**REQUIREMENT**
Could you return only the lines that run from the line with "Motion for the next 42" through the final line of the data, exactly as they stand?

**DATA PROVIDED**

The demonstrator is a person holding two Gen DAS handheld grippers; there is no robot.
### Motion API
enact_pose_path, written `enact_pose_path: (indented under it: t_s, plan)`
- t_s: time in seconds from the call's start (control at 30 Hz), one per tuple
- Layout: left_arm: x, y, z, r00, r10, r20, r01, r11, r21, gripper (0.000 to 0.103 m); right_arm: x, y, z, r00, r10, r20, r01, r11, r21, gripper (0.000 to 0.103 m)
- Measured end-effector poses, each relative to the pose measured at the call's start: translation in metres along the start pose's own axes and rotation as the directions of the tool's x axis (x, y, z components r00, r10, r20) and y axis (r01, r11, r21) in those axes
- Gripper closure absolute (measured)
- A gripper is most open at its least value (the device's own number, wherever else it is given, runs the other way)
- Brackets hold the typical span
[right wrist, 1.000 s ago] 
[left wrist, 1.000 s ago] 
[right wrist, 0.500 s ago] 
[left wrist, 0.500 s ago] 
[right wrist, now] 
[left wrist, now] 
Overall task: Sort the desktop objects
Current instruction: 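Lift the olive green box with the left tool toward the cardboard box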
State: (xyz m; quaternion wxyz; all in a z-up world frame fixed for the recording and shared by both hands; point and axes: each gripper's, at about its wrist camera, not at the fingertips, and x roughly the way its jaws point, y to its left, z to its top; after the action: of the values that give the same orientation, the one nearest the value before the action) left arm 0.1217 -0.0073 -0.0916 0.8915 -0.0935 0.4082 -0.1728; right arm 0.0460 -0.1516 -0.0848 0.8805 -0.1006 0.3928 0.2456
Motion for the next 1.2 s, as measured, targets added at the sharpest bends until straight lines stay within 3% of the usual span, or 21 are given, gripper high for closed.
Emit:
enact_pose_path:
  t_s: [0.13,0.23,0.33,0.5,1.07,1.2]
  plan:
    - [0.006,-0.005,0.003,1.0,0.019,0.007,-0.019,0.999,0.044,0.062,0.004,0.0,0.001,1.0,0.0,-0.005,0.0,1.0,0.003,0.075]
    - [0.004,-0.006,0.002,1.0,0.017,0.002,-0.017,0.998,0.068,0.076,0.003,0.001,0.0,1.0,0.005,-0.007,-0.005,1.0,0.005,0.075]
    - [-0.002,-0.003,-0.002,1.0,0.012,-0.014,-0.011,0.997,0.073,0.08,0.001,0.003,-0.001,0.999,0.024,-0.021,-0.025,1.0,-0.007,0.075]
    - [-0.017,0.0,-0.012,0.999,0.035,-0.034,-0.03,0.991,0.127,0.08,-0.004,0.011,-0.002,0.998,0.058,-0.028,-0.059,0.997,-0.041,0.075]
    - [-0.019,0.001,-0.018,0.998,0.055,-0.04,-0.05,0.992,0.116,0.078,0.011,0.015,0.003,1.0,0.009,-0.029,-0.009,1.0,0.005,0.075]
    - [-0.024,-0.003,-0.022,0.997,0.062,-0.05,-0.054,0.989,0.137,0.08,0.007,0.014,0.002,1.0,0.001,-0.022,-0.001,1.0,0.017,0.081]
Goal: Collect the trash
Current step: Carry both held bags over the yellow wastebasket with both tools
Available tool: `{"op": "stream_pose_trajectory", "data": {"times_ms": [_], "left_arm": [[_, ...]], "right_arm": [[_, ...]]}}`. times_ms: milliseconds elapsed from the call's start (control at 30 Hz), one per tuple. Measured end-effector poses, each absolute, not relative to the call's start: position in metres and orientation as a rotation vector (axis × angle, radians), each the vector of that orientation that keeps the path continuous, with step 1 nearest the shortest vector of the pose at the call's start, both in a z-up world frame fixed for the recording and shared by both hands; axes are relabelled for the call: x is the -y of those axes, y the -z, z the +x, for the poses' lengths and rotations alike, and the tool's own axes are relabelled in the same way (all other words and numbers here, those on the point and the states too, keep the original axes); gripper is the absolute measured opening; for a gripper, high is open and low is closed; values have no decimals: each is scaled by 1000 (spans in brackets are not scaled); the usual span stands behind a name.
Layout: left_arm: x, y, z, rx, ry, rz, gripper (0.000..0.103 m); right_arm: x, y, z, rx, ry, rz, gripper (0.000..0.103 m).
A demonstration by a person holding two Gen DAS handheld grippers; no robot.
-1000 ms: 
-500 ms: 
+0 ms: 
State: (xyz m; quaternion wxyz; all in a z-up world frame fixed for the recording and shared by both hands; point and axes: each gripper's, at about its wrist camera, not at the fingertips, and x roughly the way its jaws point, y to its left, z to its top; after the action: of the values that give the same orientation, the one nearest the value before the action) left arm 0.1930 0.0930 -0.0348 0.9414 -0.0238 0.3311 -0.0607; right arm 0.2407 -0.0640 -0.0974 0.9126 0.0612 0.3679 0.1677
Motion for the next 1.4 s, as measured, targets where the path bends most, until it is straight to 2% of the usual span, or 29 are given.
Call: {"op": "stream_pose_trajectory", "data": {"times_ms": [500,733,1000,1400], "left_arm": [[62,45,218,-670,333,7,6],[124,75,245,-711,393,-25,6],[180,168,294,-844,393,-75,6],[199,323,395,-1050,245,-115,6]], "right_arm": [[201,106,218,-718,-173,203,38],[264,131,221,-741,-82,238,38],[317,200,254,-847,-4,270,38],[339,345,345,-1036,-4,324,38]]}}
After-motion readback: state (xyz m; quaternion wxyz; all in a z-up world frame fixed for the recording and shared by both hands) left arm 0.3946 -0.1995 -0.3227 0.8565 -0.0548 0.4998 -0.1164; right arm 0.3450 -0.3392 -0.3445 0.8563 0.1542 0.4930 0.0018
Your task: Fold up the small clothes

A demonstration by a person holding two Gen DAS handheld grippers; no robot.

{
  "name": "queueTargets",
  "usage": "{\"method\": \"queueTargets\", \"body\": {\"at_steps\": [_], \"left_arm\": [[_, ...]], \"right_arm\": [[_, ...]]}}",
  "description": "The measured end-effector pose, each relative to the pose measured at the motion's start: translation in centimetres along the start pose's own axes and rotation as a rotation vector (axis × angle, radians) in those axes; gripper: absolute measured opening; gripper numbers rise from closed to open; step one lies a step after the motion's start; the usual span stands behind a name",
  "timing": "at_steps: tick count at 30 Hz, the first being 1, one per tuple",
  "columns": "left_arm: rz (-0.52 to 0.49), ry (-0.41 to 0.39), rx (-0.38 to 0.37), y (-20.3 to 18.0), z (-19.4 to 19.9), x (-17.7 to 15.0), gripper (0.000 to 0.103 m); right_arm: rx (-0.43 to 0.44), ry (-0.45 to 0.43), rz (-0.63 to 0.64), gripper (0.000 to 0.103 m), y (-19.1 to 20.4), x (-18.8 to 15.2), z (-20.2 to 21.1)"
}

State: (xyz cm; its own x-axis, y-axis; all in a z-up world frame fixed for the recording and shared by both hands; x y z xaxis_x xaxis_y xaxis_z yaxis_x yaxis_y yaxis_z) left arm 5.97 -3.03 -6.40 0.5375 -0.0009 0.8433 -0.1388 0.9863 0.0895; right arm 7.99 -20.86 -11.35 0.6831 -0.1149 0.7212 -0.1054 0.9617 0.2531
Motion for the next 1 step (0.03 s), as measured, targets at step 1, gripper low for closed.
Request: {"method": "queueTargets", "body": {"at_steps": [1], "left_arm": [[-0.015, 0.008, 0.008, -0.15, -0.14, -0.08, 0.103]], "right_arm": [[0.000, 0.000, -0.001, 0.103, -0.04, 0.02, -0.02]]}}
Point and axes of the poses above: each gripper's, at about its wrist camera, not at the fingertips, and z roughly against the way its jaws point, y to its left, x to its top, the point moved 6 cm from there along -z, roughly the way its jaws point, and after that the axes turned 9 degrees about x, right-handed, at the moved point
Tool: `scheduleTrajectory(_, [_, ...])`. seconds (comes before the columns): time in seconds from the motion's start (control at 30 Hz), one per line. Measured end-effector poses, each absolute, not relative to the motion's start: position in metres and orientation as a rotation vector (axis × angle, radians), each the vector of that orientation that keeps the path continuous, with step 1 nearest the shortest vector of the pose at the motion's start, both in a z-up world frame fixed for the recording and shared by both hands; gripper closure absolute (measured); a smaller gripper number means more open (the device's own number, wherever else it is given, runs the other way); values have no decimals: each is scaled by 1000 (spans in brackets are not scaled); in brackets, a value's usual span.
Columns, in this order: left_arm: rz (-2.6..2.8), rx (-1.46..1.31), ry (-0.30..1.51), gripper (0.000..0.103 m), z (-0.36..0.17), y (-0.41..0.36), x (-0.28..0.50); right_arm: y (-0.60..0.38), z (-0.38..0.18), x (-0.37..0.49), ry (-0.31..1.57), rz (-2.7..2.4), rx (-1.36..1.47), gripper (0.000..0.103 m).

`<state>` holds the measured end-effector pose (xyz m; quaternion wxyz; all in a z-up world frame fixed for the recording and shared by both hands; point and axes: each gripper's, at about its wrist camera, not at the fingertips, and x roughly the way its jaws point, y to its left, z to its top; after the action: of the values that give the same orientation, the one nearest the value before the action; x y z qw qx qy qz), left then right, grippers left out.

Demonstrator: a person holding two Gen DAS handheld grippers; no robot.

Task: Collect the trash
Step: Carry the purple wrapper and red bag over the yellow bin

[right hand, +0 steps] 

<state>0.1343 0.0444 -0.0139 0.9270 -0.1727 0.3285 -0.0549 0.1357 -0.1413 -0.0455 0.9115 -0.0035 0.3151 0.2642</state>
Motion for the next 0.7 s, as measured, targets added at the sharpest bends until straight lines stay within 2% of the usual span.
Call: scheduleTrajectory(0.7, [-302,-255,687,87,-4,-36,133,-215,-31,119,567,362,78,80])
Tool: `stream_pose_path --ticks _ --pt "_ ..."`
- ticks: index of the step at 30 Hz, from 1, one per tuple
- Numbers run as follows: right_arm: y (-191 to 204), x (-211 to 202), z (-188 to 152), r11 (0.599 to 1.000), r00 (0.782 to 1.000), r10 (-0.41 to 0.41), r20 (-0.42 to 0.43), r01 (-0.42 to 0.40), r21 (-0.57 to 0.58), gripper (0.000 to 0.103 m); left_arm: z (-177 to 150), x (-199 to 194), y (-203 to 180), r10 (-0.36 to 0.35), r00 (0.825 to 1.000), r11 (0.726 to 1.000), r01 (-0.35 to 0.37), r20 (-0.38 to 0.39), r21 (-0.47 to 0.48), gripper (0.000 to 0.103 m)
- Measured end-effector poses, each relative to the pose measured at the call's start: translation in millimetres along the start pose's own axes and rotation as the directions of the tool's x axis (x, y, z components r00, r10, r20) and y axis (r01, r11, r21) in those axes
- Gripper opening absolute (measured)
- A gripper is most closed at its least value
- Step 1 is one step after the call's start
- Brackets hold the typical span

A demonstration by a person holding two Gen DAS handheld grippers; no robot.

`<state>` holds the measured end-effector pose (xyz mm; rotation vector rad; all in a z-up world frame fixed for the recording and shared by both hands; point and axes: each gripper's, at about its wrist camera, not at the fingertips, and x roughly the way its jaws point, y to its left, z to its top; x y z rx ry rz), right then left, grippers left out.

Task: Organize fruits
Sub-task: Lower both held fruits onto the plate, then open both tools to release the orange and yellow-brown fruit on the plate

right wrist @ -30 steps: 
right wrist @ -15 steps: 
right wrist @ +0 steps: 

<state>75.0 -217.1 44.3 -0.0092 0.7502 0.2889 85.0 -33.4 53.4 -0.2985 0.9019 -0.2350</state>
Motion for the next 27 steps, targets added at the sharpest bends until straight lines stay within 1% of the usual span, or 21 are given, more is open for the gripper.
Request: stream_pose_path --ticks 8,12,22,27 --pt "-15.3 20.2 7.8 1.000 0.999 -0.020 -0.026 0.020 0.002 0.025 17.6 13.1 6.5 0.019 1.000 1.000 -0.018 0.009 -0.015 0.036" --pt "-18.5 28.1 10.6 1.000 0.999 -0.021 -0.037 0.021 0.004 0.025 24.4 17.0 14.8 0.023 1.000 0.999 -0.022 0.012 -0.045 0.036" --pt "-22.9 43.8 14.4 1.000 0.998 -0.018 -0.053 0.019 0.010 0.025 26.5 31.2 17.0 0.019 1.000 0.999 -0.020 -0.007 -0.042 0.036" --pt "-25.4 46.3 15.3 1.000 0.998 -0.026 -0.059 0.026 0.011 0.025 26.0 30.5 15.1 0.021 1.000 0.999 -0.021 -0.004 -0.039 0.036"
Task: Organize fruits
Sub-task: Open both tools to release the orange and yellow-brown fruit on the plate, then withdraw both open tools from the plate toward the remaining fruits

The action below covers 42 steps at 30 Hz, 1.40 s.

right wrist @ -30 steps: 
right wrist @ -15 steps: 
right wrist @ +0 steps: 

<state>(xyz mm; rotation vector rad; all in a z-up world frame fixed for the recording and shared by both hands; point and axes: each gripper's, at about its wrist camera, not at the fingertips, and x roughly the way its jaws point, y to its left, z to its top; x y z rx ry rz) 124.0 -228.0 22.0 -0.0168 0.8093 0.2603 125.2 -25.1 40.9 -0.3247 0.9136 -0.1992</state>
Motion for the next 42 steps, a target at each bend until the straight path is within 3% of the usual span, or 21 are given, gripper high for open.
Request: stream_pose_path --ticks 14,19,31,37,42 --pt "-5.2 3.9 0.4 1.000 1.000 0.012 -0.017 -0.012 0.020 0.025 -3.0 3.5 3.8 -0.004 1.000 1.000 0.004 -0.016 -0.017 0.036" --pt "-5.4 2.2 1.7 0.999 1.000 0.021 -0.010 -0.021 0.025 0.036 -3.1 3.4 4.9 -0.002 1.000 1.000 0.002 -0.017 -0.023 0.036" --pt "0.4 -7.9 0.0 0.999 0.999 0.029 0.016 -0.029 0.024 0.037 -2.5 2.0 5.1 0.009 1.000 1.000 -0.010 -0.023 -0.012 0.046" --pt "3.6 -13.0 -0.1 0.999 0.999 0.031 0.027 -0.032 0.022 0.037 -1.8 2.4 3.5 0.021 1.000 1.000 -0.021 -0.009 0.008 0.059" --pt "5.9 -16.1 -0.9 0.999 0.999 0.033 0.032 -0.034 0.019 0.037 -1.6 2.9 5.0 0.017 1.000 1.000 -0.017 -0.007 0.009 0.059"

**EXERCISE RESULT**
Motion for the next 42 steps, a target at each bend until the straight path is within 3% of the usual span, or 21 are given, gripper high for open.
Request: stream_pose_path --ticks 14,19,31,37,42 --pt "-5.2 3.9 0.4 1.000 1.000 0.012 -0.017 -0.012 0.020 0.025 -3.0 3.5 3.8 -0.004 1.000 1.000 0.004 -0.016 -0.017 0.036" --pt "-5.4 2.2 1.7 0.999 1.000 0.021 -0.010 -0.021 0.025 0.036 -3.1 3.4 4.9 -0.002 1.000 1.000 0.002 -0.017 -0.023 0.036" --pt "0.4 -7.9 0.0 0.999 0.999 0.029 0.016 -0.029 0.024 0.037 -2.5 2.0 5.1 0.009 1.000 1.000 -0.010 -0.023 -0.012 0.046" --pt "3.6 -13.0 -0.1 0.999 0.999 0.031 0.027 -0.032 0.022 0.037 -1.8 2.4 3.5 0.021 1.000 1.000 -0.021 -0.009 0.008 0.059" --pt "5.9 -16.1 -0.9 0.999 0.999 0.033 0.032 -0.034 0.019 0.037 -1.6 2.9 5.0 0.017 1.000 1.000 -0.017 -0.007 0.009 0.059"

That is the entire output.